> **Problem to work on**
Select, from the data, each line where "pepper" occurs.

> **Exercise data**
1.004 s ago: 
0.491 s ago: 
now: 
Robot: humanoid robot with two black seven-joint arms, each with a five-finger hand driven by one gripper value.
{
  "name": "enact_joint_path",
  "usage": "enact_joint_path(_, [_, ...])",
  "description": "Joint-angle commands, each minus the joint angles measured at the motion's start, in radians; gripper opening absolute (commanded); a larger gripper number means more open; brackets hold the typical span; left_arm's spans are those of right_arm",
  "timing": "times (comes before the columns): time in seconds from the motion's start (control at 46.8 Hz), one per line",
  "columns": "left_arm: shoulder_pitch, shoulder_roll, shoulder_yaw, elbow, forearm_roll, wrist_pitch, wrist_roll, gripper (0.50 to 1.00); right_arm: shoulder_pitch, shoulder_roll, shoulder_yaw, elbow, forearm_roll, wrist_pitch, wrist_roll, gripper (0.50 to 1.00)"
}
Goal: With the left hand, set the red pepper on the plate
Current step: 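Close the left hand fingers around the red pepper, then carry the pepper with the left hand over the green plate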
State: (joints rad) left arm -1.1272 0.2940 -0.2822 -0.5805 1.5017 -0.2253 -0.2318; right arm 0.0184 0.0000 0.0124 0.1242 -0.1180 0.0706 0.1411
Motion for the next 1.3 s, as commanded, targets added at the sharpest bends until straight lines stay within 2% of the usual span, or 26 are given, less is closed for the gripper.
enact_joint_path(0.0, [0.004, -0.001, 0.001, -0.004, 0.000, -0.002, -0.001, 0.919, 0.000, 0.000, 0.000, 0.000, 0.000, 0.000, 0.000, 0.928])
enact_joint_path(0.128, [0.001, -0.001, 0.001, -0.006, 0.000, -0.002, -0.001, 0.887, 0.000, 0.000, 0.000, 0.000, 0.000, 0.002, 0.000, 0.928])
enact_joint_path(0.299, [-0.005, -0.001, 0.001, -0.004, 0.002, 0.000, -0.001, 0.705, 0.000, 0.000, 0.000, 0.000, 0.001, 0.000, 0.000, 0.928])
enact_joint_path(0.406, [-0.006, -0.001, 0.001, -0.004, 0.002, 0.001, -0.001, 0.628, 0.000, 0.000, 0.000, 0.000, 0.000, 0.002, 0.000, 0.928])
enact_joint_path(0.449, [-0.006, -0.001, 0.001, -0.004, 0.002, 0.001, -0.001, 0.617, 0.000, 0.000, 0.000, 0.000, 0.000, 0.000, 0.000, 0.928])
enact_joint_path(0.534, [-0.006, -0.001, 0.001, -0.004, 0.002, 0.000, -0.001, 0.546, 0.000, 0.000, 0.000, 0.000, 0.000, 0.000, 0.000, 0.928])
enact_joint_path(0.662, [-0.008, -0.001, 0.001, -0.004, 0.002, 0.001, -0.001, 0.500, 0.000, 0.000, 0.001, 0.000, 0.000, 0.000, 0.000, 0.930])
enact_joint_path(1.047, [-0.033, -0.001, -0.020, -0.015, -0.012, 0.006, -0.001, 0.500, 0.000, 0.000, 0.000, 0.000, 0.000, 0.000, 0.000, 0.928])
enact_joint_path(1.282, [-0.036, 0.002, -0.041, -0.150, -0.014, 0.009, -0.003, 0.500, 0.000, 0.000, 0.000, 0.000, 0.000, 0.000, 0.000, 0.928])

> **Result of this exercise**
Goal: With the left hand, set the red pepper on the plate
Current step: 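Close the left hand fingers around the red pepper, then carry the pepper with the left hand over the green plate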

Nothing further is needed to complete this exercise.